> [Exercise]:
From the data below, repeat exactly the lines from the line with "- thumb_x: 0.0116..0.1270" to the line with "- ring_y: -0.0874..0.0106", both included.

Data excerpts

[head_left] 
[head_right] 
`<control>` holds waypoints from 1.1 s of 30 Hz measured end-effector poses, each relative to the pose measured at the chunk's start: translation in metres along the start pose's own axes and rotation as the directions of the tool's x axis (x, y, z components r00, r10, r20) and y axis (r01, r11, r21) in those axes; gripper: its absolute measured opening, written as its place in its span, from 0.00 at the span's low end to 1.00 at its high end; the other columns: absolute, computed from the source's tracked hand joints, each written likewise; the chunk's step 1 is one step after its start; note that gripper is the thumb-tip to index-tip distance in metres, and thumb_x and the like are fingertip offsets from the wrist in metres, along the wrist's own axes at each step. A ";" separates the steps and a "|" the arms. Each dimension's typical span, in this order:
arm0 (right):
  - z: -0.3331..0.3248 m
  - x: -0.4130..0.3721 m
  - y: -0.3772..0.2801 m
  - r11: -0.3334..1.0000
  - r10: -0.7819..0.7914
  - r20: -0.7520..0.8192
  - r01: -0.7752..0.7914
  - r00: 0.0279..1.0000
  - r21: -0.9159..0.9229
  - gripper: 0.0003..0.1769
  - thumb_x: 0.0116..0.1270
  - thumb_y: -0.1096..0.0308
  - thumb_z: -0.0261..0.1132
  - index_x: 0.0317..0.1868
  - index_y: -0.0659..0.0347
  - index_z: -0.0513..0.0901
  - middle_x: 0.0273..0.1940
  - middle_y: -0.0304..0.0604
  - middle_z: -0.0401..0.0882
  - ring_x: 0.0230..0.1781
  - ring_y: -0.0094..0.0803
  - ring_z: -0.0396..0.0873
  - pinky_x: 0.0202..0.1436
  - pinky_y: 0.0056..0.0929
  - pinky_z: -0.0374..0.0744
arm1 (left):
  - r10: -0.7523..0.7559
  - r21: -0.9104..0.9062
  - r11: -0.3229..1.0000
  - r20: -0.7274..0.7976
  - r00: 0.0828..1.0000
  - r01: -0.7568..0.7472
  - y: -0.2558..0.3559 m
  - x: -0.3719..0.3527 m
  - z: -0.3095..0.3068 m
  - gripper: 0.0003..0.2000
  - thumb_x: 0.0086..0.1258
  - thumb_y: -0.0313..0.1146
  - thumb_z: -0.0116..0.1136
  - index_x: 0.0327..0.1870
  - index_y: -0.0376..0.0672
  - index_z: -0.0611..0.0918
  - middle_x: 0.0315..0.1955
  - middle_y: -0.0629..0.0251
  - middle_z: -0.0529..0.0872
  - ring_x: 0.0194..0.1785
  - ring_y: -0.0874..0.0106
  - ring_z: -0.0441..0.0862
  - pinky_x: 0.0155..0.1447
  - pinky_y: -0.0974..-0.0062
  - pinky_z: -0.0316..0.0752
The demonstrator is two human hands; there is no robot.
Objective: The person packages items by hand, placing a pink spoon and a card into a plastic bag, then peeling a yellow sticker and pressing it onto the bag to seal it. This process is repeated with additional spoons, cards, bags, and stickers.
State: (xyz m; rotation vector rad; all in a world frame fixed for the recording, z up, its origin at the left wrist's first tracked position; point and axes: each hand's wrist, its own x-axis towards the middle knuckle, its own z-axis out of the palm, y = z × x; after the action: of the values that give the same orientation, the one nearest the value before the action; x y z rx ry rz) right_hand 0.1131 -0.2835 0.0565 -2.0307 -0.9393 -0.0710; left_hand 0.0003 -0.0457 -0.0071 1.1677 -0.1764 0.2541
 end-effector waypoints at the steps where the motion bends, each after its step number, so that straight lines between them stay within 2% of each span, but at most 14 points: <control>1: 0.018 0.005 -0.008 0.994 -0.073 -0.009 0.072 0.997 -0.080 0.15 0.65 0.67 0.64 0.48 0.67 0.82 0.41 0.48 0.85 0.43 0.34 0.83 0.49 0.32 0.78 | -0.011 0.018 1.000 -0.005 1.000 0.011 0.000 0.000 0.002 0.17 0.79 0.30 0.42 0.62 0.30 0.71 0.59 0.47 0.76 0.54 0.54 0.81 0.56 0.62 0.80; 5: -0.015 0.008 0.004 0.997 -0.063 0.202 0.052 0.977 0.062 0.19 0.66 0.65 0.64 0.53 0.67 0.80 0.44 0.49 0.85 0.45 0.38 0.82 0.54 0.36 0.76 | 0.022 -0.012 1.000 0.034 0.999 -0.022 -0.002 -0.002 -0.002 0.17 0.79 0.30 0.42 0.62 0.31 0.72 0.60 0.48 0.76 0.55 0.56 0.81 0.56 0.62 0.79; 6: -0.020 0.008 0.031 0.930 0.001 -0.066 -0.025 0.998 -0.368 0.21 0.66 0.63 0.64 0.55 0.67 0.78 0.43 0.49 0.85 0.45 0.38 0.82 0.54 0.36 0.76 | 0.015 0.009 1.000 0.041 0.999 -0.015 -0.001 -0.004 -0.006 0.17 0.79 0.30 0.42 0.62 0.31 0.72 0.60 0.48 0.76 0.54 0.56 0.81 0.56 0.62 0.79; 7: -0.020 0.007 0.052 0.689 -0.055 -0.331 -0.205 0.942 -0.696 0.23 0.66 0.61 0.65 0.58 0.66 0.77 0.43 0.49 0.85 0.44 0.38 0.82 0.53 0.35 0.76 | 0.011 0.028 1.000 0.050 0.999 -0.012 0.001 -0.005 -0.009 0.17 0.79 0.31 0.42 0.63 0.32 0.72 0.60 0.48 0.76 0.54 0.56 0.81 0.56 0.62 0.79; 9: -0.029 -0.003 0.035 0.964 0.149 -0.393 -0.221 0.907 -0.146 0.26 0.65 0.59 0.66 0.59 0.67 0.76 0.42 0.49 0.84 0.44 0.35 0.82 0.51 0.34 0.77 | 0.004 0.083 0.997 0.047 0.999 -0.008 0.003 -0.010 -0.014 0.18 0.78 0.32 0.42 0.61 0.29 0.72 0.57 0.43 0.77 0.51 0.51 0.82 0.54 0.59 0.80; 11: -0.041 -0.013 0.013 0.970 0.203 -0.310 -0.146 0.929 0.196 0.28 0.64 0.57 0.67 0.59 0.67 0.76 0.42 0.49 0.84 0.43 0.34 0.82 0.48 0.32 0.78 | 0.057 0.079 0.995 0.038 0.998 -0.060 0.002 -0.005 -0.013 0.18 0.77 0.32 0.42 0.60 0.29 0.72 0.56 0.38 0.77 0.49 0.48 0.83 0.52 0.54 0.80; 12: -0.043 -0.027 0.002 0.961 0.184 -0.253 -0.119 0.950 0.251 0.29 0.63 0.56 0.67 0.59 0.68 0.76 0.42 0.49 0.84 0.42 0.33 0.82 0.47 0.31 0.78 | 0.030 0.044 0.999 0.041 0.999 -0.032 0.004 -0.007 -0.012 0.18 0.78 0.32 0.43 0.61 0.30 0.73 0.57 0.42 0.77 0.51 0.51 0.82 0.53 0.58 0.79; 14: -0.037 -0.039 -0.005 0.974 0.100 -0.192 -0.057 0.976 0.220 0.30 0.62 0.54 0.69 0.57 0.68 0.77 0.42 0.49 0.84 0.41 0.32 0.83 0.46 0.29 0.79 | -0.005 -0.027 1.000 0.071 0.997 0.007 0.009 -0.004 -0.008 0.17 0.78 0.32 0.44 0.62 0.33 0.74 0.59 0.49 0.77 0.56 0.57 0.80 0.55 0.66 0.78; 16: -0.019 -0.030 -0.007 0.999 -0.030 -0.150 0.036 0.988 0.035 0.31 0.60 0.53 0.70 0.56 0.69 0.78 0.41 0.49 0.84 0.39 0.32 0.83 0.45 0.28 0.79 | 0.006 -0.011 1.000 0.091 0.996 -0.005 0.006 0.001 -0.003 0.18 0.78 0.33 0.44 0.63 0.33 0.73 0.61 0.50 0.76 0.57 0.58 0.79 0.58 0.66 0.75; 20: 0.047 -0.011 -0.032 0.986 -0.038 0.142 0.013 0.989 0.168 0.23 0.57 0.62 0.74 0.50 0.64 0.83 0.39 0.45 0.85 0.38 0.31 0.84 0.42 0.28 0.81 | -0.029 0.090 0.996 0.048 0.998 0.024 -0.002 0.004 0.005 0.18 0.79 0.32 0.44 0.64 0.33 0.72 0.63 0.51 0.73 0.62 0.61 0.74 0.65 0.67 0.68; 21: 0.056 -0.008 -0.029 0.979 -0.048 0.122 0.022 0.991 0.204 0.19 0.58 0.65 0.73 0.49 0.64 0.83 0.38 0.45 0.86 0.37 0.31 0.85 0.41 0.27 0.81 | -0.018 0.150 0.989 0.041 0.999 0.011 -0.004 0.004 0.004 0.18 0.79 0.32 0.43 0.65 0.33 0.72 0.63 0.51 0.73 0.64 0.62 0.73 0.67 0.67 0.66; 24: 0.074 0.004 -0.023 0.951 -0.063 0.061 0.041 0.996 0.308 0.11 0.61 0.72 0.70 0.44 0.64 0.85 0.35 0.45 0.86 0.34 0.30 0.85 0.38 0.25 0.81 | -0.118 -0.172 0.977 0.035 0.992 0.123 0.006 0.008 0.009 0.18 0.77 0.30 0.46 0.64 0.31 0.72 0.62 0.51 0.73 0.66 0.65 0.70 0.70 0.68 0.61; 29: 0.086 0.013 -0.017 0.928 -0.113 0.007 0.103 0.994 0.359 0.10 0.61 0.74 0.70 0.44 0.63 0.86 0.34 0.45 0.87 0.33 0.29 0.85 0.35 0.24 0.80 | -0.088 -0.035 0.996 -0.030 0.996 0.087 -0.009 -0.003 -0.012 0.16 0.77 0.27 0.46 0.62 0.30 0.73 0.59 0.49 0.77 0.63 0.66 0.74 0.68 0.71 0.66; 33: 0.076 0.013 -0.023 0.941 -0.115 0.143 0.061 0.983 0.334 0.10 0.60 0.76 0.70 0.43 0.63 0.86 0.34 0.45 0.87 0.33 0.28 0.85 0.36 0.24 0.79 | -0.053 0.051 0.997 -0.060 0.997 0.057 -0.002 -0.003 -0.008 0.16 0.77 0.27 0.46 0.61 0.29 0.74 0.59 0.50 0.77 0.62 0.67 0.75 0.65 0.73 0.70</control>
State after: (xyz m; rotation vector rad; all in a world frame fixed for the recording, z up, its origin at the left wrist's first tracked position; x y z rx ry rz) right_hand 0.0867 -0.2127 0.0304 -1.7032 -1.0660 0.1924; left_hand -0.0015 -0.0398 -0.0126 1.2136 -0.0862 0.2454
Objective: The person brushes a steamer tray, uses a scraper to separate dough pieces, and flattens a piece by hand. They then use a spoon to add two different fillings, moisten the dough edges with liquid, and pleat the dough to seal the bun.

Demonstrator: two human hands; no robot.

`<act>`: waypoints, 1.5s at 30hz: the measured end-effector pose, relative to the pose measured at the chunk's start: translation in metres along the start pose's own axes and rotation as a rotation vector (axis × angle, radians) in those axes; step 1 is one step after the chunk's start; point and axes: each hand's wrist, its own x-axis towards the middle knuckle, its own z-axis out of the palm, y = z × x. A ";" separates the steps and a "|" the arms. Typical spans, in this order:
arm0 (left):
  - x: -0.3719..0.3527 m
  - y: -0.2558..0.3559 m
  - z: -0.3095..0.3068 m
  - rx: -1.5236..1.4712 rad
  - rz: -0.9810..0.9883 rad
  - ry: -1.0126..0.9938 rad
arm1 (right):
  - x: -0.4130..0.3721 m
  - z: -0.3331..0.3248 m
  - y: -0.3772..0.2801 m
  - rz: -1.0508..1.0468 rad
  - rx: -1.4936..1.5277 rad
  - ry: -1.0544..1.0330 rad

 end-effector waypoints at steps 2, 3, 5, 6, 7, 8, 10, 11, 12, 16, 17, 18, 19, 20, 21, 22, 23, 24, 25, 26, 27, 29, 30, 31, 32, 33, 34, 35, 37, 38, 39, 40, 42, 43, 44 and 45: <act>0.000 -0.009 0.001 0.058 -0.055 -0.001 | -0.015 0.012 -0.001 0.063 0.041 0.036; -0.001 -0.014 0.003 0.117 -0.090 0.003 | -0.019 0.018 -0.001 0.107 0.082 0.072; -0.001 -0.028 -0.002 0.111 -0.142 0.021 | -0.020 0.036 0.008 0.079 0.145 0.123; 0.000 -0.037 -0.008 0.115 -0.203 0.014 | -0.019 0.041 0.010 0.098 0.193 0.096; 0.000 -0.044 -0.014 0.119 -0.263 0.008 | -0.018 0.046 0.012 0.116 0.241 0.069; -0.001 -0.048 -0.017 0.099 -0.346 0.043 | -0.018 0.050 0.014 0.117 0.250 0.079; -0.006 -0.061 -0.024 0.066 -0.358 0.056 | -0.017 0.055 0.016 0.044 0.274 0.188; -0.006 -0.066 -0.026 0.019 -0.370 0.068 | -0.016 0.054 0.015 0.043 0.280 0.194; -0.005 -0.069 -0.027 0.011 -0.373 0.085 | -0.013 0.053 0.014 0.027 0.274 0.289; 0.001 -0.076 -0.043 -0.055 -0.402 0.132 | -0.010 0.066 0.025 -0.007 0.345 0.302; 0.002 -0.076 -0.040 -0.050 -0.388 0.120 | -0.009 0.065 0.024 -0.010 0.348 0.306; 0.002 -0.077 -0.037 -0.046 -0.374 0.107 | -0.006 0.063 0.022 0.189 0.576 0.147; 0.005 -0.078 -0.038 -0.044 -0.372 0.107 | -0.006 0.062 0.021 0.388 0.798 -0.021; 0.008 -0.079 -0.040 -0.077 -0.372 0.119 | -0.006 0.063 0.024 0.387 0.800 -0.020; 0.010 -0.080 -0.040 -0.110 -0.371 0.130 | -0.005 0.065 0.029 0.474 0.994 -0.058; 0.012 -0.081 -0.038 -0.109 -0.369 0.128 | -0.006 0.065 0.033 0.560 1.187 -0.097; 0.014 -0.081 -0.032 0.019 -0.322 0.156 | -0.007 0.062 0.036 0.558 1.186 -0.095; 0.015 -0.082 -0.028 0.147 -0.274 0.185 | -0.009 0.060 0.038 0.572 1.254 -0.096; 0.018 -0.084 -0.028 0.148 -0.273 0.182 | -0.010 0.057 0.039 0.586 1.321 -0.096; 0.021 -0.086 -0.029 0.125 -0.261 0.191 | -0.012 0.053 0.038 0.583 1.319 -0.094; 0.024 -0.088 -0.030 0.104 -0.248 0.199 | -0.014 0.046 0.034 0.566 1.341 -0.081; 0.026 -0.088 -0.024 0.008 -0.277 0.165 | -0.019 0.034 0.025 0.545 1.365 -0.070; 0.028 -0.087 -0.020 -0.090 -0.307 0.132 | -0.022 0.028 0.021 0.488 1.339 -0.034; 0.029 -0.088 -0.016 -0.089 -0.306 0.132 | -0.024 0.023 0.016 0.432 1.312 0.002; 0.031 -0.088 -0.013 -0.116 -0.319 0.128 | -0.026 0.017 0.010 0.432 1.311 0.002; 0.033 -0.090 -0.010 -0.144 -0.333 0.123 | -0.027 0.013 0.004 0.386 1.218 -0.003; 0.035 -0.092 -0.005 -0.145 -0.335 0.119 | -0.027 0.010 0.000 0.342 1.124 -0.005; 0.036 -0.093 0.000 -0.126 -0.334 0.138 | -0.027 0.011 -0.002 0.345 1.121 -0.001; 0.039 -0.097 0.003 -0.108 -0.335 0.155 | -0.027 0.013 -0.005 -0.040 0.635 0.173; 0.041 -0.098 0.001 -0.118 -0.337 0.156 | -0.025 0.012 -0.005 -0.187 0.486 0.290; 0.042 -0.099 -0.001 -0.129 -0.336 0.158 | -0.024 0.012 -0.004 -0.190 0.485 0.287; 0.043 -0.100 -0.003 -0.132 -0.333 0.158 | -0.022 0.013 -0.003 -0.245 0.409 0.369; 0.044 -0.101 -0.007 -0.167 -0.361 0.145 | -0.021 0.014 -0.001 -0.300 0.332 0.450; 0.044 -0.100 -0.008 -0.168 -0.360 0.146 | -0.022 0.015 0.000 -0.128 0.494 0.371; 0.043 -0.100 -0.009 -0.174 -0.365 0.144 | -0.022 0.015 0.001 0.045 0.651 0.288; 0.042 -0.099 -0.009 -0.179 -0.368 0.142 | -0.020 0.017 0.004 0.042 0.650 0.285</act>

> [Task solution]:
  - thumb_x: 0.0116..0.1270
  - thumb_y: -0.1096..0.0308
  - thumb_z: -0.0261..0.1132
  - index_x: 0.0317..0.1868
  - index_y: -0.0659..0.0347
  - index_z: -0.0513..0.0901
  - middle_x: 0.0273..0.1940
  - middle_y: -0.0304..0.0604
  - middle_z: -0.0401..0.0882
  - ring_x: 0.0230..0.1781
  - ring_y: -0.0094..0.0803
  - ring_z: -0.0396..0.0873
  - pinky_x: 0.0202..0.1436
  - pinky_y: 0.0056..0.0929
  - pinky_z: -0.0374..0.0744
arm1 (left):
  - r10: -0.7523..0.7559
  - r21: -0.9104..0.9062
  - r11: -0.3229..1.0000
  - r20: -0.7274..0.7976
  - r00: 0.0828..1.0000
  - r01: -0.7568..0.7472
  - y: -0.2558..0.3559 m
  - x: -0.3719..0.3527 m
  - z: -0.3095..0.3068 m
  - gripper: 0.0003..0.2000
  - thumb_x: 0.0086..0.1258
  - thumb_y: -0.0313..0.1146
  - thumb_z: -0.0116..0.1136
  - index_x: 0.0327..0.1870
  - index_y: -0.0376..0.0672
  - index_z: -0.0611..0.0918
  - middle_x: 0.0315..0.1955
  - middle_y: -0.0629..0.0251
  - middle_z: -0.0529..0.0872
  - ring_x: 0.0194..0.1785
  - ring_y: -0.0874..0.0106

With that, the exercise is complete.